Required action:
Please output the data exactly, without omitting anything.

Collected data:
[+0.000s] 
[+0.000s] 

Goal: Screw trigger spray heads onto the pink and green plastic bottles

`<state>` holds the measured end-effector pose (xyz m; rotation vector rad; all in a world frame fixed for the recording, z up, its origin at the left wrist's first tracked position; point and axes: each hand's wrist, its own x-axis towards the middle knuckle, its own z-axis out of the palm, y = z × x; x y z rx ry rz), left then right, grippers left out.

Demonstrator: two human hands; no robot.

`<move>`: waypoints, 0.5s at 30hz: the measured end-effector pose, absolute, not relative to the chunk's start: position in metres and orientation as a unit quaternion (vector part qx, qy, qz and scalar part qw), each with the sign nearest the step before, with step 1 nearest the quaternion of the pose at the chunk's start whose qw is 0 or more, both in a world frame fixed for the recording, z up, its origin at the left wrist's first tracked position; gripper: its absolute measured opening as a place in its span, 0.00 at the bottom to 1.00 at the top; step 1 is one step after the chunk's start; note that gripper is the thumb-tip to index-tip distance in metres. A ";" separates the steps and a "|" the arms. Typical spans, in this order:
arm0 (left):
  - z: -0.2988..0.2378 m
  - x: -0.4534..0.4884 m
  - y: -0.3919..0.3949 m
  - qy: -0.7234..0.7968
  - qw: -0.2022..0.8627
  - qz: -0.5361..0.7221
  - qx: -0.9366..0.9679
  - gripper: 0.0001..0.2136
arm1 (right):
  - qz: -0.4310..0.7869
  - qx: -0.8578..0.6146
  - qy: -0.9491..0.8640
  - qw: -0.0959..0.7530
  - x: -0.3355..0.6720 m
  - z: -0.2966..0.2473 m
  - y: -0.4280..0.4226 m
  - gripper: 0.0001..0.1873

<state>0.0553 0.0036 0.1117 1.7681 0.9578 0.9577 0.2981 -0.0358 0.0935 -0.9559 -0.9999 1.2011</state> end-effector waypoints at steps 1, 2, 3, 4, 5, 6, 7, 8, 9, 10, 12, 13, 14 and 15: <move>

Written solution:
[+0.000s] 
[+0.000s] 

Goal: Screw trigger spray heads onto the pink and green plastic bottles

`<state>` holds the measured end-effector pose (xyz m; rotation vector rad; all in a world frame fixed for the recording, z up, its origin at the left wrist's first tracked position; point and axes: each hand's wrist, its own x-axis towards the middle knuckle, its own z-axis out of the palm, y = z × x; x y z rx ry rz), left then right, grippers left out.

Demonstrator: two human hands; no robot.

`<move>`: waypoints, 0.5s at 30hz: the measured end-effector pose, absolute, not relative to the chunk's start: position in metres and orientation as a unit quaternion (vector part qx, qy, qz and scalar part qw), each with the sign nearest the step before, with step 1 nearest the quaternion of the pose at the chunk's start whose qw is 0 or more, both in a world frame fixed for the recording, z up, its origin at the left wrist's first tracked position; gripper: its absolute measured opening as a place in its span, 0.00 at the bottom to 1.00 at the top; step 1 is one step after the chunk's start; note that gripper is the thumb-tip to index-tip distance in metres. A ";" separates the steps and a "|" the arms. Typical spans, in this order:
arm0 (left):
  - z: -0.2988..0.2378 m
  - x: -0.4534..0.4884 m
  - y: -0.3919..0.3949 m
  - qy: -0.7234..0.7968
  - qw: -0.2022..0.8627
  - qz: -0.5361..0.7221
  - qx: -0.9366..0.9679
  - gripper: 0.0001..0.2136
arm1 (right):
  - qz: -0.4310..0.7869
  - qx: -0.8578..0.6146
  - qy: -0.9491..0.8640
  - qw: -0.0959..0.7530
  - x: -0.3355..0.6720 m
  - z: -0.2966..0.2473 m
  - y: -0.4280..0.4226 m
  - gripper: 0.0001..0.1873

<state>0.0553 0.0036 0.1117 1.7681 0.9578 0.9577 0.2981 -0.0358 0.0935 -0.9559 -0.9999 1.2011</state> end-effector waypoints at steps 1, 2, 3, 4, 5, 6, 7, 8, 9, 10, 12, 13, 14 and 15: <move>

The work on this exercise is done.